And then we’ll read James Herriot together for fun, and laugh over his animal stories. I’ll throw in Pterry’s YA books and let them run with his longer ones when they get older. Garth Nix and Tamora Pierce will also definitely be staples.

It will break my heart if they don’t like reading (but I’ve also read somewhere that it’s all about exposure.. most, if not all people love a good story at least, and even if they hate it at the start, there’s ways to get them interested >) ).

My Nanowrimo progress has abruptly slowed.. I gave in to those two characters running around in my head and threw them headfirst into the story. They responded by demanding to appear multiple times in various guises. Perhaps until I tell their story fully, they’re going to continue to insist on forcing their way into everything else I write. They know the current world isn’t entirely theirs so they’re messing it up to suit them :/ .
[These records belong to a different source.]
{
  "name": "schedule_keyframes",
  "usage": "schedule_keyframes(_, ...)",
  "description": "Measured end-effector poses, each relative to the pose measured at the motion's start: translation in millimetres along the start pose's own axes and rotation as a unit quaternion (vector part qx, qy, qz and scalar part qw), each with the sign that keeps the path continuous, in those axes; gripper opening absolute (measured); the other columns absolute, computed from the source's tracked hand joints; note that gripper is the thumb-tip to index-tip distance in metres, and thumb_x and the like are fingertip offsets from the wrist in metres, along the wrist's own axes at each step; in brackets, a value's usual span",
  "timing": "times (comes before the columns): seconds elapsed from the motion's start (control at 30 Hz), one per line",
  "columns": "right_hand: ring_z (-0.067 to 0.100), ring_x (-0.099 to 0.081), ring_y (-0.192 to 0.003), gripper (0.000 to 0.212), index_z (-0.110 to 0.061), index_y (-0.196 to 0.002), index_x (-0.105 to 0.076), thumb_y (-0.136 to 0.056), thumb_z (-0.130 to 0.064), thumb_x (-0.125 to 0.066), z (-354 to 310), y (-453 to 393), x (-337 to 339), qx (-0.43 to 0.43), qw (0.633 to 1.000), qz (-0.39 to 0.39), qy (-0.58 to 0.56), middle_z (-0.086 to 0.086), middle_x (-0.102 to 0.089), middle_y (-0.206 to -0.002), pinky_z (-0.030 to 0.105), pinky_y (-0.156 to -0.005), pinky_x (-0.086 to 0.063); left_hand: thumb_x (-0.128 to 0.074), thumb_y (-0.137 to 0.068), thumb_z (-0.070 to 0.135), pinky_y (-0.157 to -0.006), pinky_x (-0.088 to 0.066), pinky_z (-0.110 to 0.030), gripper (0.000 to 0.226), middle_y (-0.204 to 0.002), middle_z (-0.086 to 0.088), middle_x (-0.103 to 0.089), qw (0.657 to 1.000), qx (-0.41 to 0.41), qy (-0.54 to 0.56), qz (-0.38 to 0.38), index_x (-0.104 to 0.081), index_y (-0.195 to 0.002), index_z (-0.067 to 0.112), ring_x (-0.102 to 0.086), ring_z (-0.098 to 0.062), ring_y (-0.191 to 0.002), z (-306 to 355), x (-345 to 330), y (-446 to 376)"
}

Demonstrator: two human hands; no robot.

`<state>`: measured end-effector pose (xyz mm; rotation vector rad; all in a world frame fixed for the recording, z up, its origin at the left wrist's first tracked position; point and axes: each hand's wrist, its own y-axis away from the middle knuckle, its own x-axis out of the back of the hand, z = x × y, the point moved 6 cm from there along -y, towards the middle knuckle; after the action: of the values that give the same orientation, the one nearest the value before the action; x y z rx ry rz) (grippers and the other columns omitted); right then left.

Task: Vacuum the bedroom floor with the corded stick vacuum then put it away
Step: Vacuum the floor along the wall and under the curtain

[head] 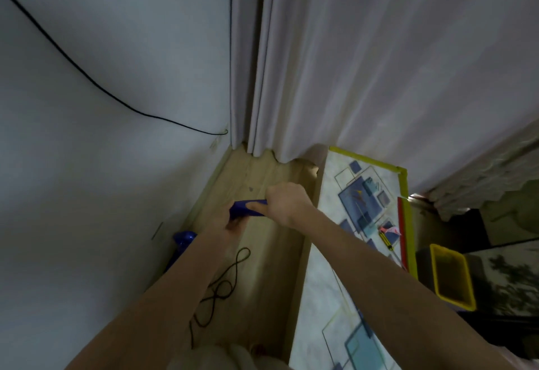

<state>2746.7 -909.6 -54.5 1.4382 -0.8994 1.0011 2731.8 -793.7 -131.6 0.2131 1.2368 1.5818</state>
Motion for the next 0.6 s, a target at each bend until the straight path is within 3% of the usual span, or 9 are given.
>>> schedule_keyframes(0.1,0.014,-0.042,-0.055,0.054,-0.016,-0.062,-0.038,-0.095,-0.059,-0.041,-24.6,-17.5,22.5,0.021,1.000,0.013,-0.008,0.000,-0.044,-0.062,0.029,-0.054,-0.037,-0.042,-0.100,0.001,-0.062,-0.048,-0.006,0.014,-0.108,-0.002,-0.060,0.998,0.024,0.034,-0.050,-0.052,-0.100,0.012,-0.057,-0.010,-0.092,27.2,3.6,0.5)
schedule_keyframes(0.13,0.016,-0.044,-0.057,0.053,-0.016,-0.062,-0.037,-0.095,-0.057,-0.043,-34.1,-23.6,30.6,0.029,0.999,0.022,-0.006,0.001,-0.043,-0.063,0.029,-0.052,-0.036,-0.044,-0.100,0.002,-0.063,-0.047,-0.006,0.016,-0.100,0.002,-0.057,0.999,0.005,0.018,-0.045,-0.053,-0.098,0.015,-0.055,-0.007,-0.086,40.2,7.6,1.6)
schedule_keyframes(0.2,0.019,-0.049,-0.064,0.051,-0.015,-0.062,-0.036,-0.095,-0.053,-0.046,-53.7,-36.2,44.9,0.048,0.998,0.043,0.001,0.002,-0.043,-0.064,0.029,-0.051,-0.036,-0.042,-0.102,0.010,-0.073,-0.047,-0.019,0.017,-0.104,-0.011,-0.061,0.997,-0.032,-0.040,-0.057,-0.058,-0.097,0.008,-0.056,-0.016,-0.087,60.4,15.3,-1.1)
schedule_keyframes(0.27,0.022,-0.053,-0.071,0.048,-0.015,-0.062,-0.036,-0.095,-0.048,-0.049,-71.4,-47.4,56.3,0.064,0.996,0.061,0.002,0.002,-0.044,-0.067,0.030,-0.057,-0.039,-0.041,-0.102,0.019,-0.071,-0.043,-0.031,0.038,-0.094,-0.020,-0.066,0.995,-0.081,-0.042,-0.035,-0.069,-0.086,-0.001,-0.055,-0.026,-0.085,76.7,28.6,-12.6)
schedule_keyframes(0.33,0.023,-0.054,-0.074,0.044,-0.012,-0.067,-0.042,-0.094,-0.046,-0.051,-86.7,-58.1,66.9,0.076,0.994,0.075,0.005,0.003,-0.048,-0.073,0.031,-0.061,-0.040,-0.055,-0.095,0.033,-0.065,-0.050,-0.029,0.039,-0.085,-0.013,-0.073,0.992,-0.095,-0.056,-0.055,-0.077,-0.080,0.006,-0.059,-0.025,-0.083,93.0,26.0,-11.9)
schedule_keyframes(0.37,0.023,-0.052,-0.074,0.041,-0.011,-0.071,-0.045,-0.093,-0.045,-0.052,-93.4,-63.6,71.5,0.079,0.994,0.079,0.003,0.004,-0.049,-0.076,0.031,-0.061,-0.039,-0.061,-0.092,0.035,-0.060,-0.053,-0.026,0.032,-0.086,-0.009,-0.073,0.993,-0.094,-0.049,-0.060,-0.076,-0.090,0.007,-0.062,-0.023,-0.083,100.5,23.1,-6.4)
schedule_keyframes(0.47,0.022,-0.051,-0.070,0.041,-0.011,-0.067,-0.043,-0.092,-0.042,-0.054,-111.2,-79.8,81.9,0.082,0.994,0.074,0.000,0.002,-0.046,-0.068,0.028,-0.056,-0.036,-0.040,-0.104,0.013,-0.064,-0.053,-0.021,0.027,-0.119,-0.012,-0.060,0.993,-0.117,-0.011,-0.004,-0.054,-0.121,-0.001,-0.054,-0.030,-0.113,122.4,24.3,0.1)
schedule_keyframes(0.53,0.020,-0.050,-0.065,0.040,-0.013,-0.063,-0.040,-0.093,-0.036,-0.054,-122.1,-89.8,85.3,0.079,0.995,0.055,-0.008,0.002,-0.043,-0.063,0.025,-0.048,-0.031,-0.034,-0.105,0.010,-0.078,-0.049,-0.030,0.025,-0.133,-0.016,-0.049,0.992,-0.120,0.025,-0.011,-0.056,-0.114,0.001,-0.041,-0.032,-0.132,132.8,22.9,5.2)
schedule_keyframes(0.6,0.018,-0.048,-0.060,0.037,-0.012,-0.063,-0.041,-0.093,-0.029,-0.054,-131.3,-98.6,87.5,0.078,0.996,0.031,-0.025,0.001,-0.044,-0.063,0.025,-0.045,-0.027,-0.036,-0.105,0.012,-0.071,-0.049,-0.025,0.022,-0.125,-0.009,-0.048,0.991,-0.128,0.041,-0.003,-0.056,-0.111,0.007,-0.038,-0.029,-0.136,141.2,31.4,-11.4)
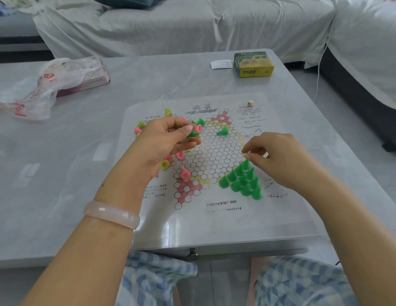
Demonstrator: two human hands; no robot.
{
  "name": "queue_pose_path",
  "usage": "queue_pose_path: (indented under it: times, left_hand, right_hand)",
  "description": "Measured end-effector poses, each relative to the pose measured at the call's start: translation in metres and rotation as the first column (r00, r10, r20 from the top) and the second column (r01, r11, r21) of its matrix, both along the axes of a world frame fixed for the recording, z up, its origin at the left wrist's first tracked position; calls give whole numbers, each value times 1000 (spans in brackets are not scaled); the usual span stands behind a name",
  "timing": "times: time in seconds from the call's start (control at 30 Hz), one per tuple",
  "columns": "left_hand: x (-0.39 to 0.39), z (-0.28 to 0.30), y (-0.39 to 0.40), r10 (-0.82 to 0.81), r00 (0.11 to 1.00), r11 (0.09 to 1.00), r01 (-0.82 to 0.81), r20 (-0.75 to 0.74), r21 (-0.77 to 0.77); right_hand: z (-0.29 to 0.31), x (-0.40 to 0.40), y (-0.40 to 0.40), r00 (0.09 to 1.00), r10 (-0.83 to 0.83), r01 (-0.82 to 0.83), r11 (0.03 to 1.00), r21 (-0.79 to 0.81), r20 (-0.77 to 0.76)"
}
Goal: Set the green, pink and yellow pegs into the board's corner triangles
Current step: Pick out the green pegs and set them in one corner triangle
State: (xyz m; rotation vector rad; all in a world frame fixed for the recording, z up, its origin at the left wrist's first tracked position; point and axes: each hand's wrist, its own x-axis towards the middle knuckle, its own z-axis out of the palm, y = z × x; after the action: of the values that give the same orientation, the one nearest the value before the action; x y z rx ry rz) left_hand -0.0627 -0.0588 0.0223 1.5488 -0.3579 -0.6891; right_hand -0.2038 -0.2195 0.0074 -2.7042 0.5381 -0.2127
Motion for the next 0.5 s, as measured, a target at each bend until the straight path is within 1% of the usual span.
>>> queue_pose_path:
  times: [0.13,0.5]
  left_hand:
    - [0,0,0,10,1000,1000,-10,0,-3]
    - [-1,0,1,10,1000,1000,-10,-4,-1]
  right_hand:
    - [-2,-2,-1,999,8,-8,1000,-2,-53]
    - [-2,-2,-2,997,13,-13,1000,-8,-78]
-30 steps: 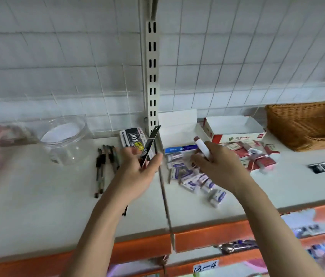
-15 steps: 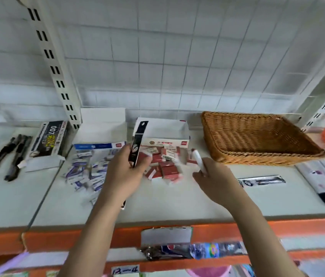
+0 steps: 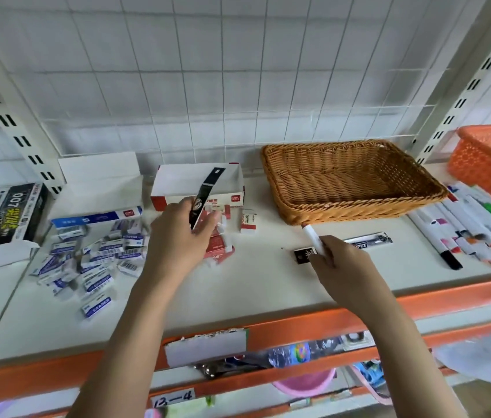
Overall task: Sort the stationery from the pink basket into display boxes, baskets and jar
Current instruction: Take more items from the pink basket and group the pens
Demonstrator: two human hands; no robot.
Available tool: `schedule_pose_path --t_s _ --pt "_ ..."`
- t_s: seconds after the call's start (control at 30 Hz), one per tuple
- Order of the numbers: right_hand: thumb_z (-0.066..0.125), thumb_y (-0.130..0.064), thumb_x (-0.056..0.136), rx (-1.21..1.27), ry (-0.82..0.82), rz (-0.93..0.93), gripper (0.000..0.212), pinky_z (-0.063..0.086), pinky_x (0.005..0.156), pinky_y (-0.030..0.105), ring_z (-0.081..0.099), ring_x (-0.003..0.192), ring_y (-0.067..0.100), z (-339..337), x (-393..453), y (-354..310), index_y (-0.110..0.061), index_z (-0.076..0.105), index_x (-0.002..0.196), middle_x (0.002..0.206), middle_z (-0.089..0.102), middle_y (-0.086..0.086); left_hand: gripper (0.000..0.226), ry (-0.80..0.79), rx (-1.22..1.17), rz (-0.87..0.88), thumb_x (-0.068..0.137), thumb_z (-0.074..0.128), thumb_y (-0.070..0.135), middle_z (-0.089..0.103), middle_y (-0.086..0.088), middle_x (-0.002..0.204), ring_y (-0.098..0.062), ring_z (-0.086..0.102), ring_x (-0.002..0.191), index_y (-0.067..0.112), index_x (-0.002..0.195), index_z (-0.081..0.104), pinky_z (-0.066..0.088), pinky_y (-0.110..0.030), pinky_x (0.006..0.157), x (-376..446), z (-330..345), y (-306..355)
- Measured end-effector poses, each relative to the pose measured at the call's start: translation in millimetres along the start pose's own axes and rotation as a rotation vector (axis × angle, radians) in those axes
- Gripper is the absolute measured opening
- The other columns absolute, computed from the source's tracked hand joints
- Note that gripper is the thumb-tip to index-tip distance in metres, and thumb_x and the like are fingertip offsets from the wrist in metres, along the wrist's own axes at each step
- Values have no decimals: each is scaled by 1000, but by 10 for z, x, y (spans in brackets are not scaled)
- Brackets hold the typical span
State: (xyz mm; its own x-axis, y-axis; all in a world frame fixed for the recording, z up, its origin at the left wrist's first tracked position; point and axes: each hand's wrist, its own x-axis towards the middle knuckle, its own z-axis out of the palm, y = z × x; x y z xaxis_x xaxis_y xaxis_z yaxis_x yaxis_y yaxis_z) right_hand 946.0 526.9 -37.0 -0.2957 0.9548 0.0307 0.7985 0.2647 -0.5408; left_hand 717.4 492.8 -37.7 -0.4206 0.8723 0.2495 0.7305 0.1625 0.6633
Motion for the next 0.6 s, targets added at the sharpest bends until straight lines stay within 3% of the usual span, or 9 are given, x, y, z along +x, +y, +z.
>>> schedule_pose_path --t_s 0.1,0.17,0.23,0.3,0.4,0.47,0.53,0.6 --pt "49 -11 92 9 18 4 30 33 52 16 33 52 9 -109 22 179 -16 35 66 56 37 -2 50 -101 41 45 80 35 69 58 12 82 -8 55 69 27 103 50 40 -27 59 -133 67 393" --pt "50 -13 93 -1 21 3 28 34 53 16 35 52 8 -218 50 347 -16 39 69 57 38 -4 44 -218 68 133 86 20 62 53 10 74 -8 48 63 29 103 43 34 -28 55 -240 226 657" --pt "50 -14 94 -22 25 -2 16 34 51 17 37 54 8 -351 75 559 -12 47 78 60 41 -5 18 -268 79 230 98 26 42 50 6 67 -12 47 58 26 97 36 29 -31 50 -324 488 828" --pt "50 -13 93 -27 31 18 7 31 50 21 50 62 14 -525 91 824 -9 53 89 65 48 -2 10 -288 62 289 97 39 21 59 -2 85 -21 56 78 20 106 42 39 -36 63 -360 806 965" --pt "51 -14 93 -16 38 52 15 45 63 34 64 78 30 -841 107 1201 -4 59 102 79 64 10 40 -343 79 355 93 45 8 51 -4 124 -21 47 113 16 132 45 38 -33 95 -358 1249 1237" --pt "50 -16 95 -1 86 36 23 49 72 39 64 84 34 -1045 117 1417 -5 60 113 90 69 16 45 -346 160 383 94 44 9 43 2 127 -18 41 118 22 138 42 35 -32 100 -333 1482 1464" --pt "47 -20 96 11 116 47 28 44 75 36 62 92 35 -1195 153 1602 -10 58 121 95 69 17 45 -324 323 402 95 43 11 41 5 129 -17 38 121 28 137 43 31 -33 101 -312 1663 1625" --pt "44 -18 97 7 118 54 22 39 69 36 58 89 36 -1278 217 1772 -8 59 110 89 67 17 47 -309 456 357 94 43 12 41 7 133 -18 34 125 31 137 43 27 -35 102 -318 1786 1695"
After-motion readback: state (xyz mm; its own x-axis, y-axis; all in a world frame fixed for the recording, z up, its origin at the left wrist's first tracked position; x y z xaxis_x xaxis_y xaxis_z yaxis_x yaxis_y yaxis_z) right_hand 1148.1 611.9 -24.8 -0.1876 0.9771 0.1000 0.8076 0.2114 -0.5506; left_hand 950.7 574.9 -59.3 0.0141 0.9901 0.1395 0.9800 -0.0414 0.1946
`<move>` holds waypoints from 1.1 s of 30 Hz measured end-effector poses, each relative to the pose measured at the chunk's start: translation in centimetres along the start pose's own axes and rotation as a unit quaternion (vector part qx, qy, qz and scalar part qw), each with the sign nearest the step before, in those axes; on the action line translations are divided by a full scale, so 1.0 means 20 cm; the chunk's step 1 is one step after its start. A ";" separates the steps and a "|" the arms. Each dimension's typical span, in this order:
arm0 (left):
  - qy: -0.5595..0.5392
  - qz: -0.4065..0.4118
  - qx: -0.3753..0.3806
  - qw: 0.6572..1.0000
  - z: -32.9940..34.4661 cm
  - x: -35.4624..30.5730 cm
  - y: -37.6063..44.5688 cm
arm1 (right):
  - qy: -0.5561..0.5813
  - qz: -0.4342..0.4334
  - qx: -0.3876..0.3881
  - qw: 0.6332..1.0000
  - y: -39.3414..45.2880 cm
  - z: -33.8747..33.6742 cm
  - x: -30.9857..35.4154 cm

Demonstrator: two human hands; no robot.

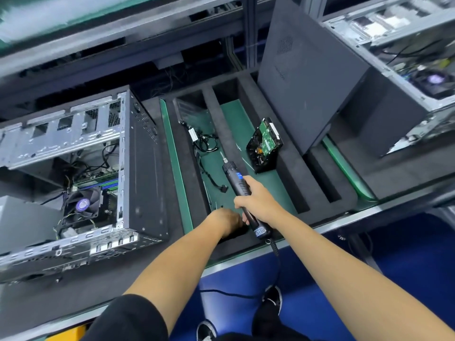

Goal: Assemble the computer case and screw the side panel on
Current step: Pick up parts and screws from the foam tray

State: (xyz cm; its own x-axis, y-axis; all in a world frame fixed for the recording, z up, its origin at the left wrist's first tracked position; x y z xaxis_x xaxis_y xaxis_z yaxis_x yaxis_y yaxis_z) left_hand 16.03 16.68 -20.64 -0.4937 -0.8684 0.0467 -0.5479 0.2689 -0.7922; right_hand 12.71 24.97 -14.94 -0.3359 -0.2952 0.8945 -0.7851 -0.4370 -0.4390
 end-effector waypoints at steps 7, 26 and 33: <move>0.022 0.023 -0.002 1.000 0.02 0.01 -0.02 | 0.011 0.002 -0.001 1.000 0.01 0.00 -0.01; 0.079 0.093 -0.010 0.992 0.03 -0.06 0.00 | 0.024 0.000 -0.009 1.000 0.03 0.02 0.01; 0.076 0.090 0.002 0.993 0.02 -0.04 -0.01 | 0.018 0.002 -0.005 1.000 0.05 0.01 0.00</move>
State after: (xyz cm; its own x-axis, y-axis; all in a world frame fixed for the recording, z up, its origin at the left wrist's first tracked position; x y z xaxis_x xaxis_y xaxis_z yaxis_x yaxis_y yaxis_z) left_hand 16.86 17.22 -20.81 -0.6794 -0.7338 -0.0049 -0.4395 0.4123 -0.7981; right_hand 12.06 24.48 -15.37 -0.3577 -0.2658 0.8952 -0.7883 -0.4280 -0.4421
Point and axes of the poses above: each hand's wrist, its own y-axis towards the middle knuckle, its own z-axis out of the palm, x = y × z, the point moved 6 cm from there along y, towards the middle knuckle
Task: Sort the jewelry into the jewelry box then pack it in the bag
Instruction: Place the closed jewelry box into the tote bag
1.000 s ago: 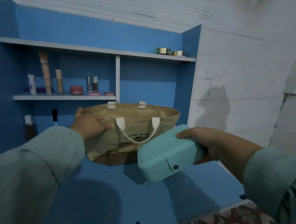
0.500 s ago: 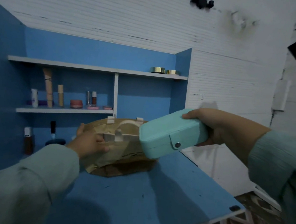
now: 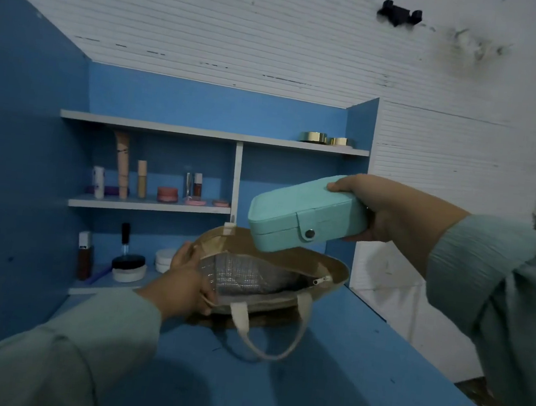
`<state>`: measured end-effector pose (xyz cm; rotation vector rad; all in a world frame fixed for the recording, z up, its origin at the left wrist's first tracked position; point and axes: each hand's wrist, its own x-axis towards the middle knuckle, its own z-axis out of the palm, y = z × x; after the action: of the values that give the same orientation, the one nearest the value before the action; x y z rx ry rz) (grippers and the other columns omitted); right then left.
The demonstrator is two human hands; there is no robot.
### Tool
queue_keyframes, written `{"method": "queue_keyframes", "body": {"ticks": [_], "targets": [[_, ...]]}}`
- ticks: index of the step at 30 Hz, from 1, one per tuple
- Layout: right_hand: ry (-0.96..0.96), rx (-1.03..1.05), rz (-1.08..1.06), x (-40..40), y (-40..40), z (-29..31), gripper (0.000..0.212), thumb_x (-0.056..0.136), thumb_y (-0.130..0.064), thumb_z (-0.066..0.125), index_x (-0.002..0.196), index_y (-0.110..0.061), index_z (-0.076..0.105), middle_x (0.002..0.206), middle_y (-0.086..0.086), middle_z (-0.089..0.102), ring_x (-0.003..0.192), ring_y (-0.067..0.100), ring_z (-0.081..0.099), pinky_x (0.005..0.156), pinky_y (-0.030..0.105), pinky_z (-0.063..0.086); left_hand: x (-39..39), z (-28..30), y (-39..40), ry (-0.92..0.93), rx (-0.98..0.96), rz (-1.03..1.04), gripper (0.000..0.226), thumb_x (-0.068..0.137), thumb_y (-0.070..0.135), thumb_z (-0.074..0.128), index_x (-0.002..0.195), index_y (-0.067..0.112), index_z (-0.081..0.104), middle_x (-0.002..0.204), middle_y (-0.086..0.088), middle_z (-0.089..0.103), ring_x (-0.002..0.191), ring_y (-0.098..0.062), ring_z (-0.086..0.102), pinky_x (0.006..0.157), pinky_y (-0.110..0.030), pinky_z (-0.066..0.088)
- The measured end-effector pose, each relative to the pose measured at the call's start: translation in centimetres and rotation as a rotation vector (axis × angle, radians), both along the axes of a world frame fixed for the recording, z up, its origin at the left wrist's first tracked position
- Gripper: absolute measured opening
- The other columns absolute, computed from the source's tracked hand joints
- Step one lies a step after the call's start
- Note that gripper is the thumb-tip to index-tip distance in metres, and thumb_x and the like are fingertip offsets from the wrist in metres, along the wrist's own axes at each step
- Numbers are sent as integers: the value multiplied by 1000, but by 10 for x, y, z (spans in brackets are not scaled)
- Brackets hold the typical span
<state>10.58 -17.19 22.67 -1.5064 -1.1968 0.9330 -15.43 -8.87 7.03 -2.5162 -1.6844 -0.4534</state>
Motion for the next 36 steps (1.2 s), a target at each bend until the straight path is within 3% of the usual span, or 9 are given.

I’m also quite interested to note that the work of an author that I am increasingly admiring is possibly being turned into a movie. Although The Shapechanger’s Wife is my least favourite of all her books I’ve ever read, admittedly, it would probably make a better movie that some of her other things that I like much better. The site is quite pretty, and I’m hoping to eventually see the actual movie. I’m actually quite happy that Aubrey’s getting a chance – he’s probably one of the least irritating “knowledge-seekers” that I’ve come across in a long time. Take Taran of Prydain by Lloyd Alexander; I just reread the series and spent quite a few moments screaming at his incompetence, over confidence and the fact he’s constantly getting knocked out for extended periods of time (without sustaining substantial brain damage. Hm.) He does win points for eventually developing into a character well worth liking. The screaming did seem to be amusing to my current houseguest though.

evil overlord dreams, here I come!

3 Nov

I dreamt that I had the charge of a fairly large group of adults and teenagers, and for some reason, two of them took it in their heads to be angry at authority and started spray painting large angry messages on the ground in front of a public building (by the end of it, the level of grafitti art skill was pretty impressive). Most of the group took to joining them, despite the three leaders trying to rein them in.

It was then I had my big crisis of leadership moment, and … I called the cops to report some young vandals for destroying public property. The two co-leaders were slightly iffy at first but warmed up to the idea.

After that, the other two leaders and I rounded them all up by cutting them off one by one from the main group  – divide and conquer? (I think we didn’t use whips, only our voices, but my memory on that is a little hazy) and bundled them into a room and proceeded to give all of them all a scathing lecture, afterwhich we punished the ringleaders with solitary confinement.

I’m hoping for something even closer to an evil overlord dream the next time.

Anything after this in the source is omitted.